At Twilio’s Signal conference, they announces a “Trusted Communications” service, Verified by Twilio.

There was talk “about how nuisances like robocalls are leading to not trust our phones for unknown callers. Verified by Twilio is their approach make sure the good calls get through and the unwanted ones don’ts – great idea.”

Certainly the telecom providers have added some spam calling and robocalling measures (usually through a third party). Some are starting to adopt STIR/SHAKEN, but why did they wait so long?

One reason is the bigger telcos just don’t care. They are worried about real calls not getting through and being fined. (As if any fine at the FCC that was actually collected was too much for them!)

Another reason is that they make money on robo-dialers. Plain and simple: revenue.

If a carrier is doing 6 second billing and doesn’t have a short-call ratios, then they are just in it for cash. But once it gets out that a carrier does this – powers robo-dialing – how do you think that will work out for them? Just ask the owner of Soul Cycle. (and everything comes out.)
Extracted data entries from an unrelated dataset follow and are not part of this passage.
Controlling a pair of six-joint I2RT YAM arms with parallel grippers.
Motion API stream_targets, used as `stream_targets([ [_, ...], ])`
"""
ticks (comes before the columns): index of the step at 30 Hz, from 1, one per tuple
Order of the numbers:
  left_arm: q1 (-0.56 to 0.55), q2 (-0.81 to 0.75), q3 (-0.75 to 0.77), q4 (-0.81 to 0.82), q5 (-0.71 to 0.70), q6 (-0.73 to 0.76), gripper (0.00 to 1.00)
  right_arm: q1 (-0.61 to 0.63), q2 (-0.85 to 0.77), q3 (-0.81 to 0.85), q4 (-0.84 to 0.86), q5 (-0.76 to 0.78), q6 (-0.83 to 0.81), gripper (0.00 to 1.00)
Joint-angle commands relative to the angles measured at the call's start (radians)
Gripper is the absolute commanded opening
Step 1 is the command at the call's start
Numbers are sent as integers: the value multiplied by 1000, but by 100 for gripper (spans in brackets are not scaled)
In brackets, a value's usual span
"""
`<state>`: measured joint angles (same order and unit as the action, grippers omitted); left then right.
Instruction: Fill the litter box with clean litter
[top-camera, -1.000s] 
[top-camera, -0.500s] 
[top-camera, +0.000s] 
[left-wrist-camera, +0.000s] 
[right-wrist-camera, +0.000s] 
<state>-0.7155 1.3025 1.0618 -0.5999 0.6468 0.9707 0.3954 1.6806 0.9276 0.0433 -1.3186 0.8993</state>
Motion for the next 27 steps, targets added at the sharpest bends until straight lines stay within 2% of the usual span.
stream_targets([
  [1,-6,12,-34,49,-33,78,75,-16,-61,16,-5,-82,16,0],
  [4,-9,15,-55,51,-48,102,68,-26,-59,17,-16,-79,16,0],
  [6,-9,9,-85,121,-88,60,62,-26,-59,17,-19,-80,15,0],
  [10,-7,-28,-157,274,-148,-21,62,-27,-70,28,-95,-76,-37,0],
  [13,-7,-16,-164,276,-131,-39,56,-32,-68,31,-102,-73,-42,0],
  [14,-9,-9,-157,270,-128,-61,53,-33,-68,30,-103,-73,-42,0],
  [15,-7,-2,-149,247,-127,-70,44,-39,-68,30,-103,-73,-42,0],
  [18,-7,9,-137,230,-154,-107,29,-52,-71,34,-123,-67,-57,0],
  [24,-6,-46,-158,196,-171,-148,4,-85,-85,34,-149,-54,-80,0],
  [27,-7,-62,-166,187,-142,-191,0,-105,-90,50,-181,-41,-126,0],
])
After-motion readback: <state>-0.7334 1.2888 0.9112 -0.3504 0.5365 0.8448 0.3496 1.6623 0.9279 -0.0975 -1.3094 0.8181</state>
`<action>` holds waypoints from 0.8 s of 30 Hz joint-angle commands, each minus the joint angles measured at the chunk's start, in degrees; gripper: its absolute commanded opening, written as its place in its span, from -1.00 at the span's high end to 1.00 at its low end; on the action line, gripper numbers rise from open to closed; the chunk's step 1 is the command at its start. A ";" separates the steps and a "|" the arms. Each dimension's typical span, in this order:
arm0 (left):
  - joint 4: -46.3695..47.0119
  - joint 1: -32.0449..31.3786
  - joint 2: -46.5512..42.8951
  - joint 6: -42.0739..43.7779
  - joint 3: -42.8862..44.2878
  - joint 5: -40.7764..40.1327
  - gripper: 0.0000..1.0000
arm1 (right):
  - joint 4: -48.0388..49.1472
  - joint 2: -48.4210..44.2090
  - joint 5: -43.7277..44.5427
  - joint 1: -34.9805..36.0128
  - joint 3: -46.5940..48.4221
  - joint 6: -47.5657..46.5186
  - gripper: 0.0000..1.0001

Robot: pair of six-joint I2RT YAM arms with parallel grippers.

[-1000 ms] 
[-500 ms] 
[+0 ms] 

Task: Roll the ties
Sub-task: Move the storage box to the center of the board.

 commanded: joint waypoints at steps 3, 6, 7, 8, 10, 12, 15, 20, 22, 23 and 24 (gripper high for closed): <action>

Google Fi is my cellular provider. (It is an MVNO that provides me native Android on my Pixel.) It has call screening and it will let me suspected spam calls. I get anywhere from 5-10 per day! (My business line forwards to my cell most of the time.) But even that isn’t enough protection.

The telecom providers – USTelecom with NCTA and INCOMPAS – could have worked out a plan. Did they? Of course not. No extra money in it.

When the first provider figures the blocking out, they will win. And win in droves! The rest of the telcos will wonder what the heck just happened.

And it will not be a member of USTelecom who figures this out!